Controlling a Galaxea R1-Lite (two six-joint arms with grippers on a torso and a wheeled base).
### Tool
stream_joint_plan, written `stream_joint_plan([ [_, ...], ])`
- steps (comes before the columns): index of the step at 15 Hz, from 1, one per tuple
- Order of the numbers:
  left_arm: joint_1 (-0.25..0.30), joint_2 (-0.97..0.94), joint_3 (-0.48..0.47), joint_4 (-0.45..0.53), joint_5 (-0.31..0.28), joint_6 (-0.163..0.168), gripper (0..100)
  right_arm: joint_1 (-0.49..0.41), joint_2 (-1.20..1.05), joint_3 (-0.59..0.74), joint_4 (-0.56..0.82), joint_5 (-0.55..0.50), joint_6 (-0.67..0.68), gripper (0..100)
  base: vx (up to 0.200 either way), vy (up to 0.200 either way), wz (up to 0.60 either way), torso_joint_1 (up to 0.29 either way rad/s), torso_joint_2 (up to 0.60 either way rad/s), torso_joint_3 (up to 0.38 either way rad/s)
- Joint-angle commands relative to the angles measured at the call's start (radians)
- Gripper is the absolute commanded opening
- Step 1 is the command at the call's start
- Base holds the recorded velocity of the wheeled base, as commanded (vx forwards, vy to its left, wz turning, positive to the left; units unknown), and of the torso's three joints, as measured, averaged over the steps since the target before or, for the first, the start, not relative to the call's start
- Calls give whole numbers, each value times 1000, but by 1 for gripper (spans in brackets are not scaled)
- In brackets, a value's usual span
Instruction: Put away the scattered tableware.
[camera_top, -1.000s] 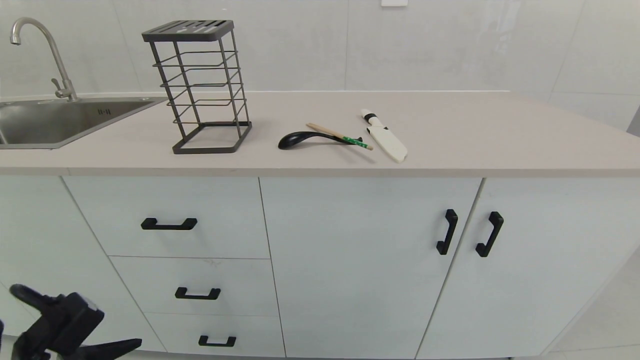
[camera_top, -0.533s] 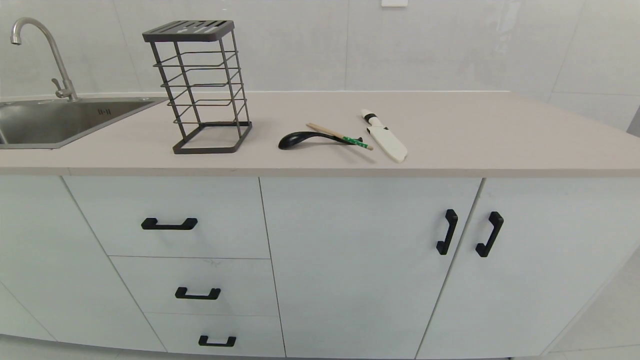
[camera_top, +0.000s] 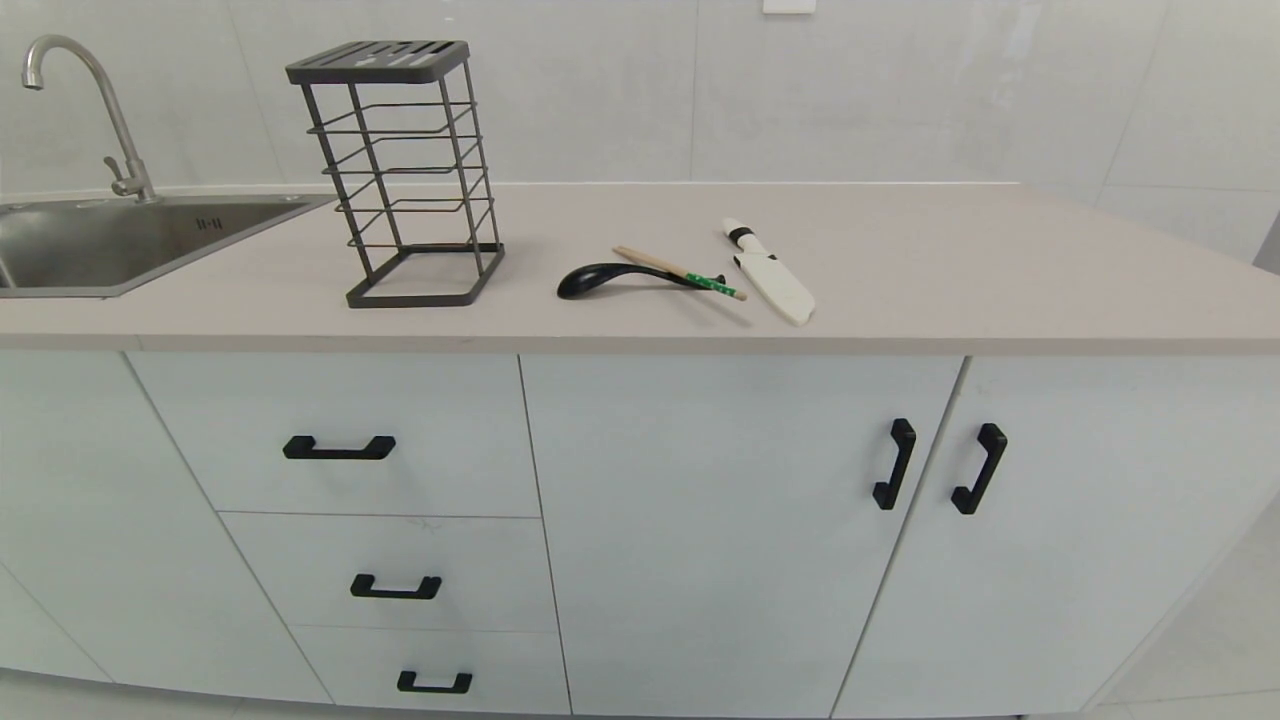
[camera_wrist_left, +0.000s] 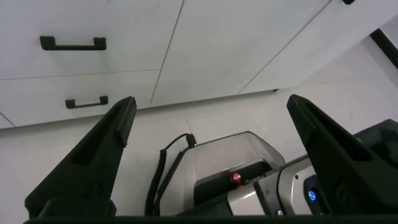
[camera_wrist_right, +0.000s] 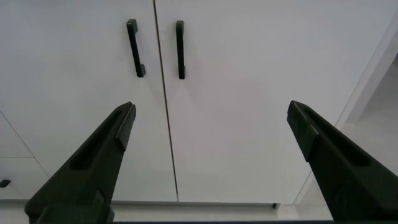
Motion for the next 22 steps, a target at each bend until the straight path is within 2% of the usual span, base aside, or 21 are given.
stream_joint_plan([
  [1,-4,447,-98,-126,0,10,100,0,1,0,0,1,-1,100,0,0,0,0,0,0],
  [2,1,516,-87,-169,0,30,100,0,1,0,0,1,-1,100,0,0,0,0,0,0],
  [3,2,569,-64,-252,-1,47,100,0,1,0,0,1,-1,100,0,0,0,0,0,0],
  [4,1,578,-46,-290,-1,48,100,0,1,0,0,1,-1,100,0,0,0,0,0,0],
  [8,2,572,-40,-299,-1,50,100,0,1,0,0,1,-1,100,0,0,450,4,2,-2],
  [11,-7,536,-29,-301,-1,53,100,0,1,0,0,1,1,100,0,0,0,0,0,0],
  [13,-7,503,9,-301,-1,83,100,0,1,0,0,1,2,100,0,0,0,0,0,0],
  [14,-9,489,15,-301,-1,88,100,0,1,0,0,1,2,100,0,0,0,0,0,0],
  [16,-35,372,29,-299,-1,128,100,0,1,0,0,1,2,100,0,0,0,0,0,0],
  [17,-47,296,31,-296,-1,160,100,0,1,0,0,1,2,100,0,0,0,0,0,0],
  [18,-47,194,40,-293,0,212,100,0,1,0,0,1,2,100,0,0,0,0,0,0],
  [19,-35,84,51,-286,0,278,100,0,1,0,0,1,2,100,0,0,0,0,0,0],
  [20,-6,-17,74,-278,2,330,100,0,1,0,0,1,2,100,0,0,0,0,0,0],
  [21,48,-120,94,-256,0,359,100,0,1,0,0,1,2,100,0,0,0,0,0,0],
  [22,90,-226,92,-197,0,363,100,0,1,0,0,1,2,100,0,0,0,0,0,0],
])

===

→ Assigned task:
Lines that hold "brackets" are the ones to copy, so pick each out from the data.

→ Reply to the exercise:
- Calls give whole numbers, each value times 1000, but by 1 for gripper (spans in brackets are not scaled)
- In brackets, a value's usual span

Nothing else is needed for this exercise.